═══ AVAILABLE DATA

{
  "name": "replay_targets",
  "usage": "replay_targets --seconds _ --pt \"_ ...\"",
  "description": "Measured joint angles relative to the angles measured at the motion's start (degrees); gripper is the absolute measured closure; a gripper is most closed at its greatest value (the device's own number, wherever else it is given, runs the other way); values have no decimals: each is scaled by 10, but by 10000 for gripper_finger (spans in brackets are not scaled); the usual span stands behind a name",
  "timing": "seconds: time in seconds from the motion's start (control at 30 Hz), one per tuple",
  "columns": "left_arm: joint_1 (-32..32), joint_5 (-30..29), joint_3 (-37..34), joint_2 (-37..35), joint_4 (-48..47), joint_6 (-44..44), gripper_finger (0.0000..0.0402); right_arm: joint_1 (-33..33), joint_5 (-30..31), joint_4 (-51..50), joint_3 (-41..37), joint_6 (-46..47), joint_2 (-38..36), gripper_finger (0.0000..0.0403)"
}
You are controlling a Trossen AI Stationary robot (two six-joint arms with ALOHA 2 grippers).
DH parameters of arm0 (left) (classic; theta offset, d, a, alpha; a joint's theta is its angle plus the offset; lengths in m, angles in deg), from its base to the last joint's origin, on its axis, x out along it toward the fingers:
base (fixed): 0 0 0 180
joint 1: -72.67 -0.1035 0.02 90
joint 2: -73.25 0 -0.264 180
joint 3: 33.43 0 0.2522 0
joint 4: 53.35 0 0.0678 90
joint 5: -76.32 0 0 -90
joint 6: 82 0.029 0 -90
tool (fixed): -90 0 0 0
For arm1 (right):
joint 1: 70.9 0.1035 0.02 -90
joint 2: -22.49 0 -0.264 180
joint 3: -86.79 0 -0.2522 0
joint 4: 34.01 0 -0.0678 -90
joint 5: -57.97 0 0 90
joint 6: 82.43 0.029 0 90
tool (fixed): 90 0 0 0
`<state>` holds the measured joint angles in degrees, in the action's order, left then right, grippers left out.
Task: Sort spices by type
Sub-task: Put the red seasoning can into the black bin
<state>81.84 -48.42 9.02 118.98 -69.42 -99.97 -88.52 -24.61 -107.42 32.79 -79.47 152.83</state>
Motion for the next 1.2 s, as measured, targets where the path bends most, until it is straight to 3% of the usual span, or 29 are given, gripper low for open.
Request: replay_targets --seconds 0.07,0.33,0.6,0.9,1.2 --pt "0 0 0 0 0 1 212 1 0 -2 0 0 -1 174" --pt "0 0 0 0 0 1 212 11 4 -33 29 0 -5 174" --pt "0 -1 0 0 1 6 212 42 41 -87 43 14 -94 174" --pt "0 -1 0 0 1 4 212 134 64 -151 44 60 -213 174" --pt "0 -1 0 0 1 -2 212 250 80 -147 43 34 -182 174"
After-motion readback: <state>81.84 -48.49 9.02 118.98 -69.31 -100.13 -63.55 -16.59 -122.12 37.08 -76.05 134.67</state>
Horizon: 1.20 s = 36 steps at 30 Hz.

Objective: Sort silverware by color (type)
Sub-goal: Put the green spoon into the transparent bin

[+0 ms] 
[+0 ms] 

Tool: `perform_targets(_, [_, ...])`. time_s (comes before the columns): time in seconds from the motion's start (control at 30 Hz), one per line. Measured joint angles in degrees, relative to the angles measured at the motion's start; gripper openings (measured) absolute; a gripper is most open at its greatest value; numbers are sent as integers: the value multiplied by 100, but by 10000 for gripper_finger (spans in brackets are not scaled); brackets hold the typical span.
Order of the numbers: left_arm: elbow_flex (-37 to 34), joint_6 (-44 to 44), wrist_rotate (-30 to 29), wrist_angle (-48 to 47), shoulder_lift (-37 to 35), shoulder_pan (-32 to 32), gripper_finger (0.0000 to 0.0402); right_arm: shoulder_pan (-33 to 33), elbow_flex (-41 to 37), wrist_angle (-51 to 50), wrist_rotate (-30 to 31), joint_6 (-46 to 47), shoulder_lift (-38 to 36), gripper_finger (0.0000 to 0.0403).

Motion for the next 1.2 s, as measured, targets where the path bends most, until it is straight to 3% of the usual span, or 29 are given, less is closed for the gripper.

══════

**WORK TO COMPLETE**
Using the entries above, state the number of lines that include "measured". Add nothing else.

**OUTPUT FOR THIS EXERCISE**
5